• [RECORDED INFORMATION]:
——————————
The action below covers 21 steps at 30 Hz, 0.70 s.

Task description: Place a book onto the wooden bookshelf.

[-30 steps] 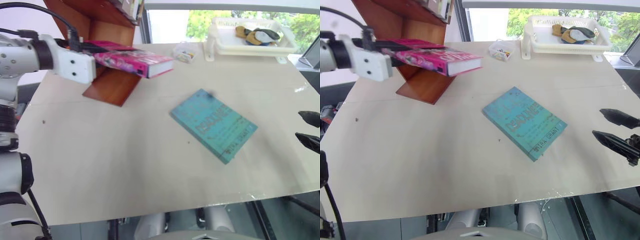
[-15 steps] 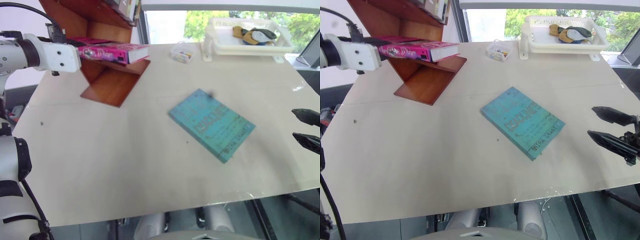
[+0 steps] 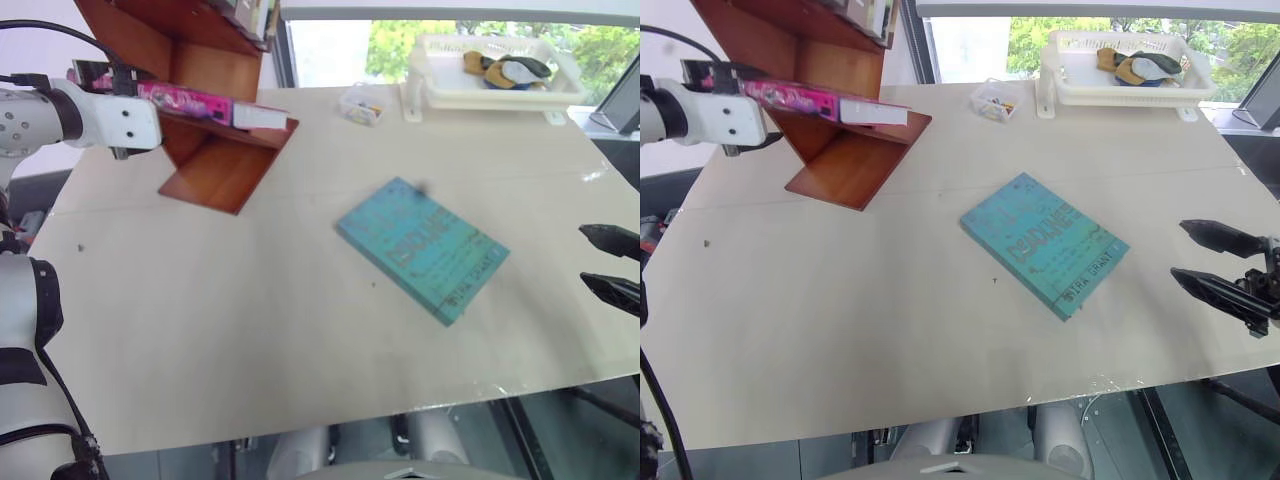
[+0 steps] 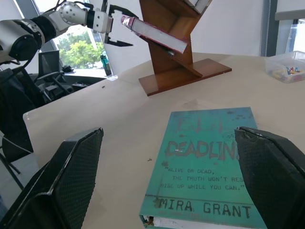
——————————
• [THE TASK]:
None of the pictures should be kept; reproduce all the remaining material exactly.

• [RESPONSE TO THIS TASK]:
The action below covers 21 steps at 30 Hz, 0.70 s.

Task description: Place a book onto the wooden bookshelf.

[-30 steps] 
[-15 steps] 
[+0 steps] 
[+0 steps] 

No more work is needed for this exercise.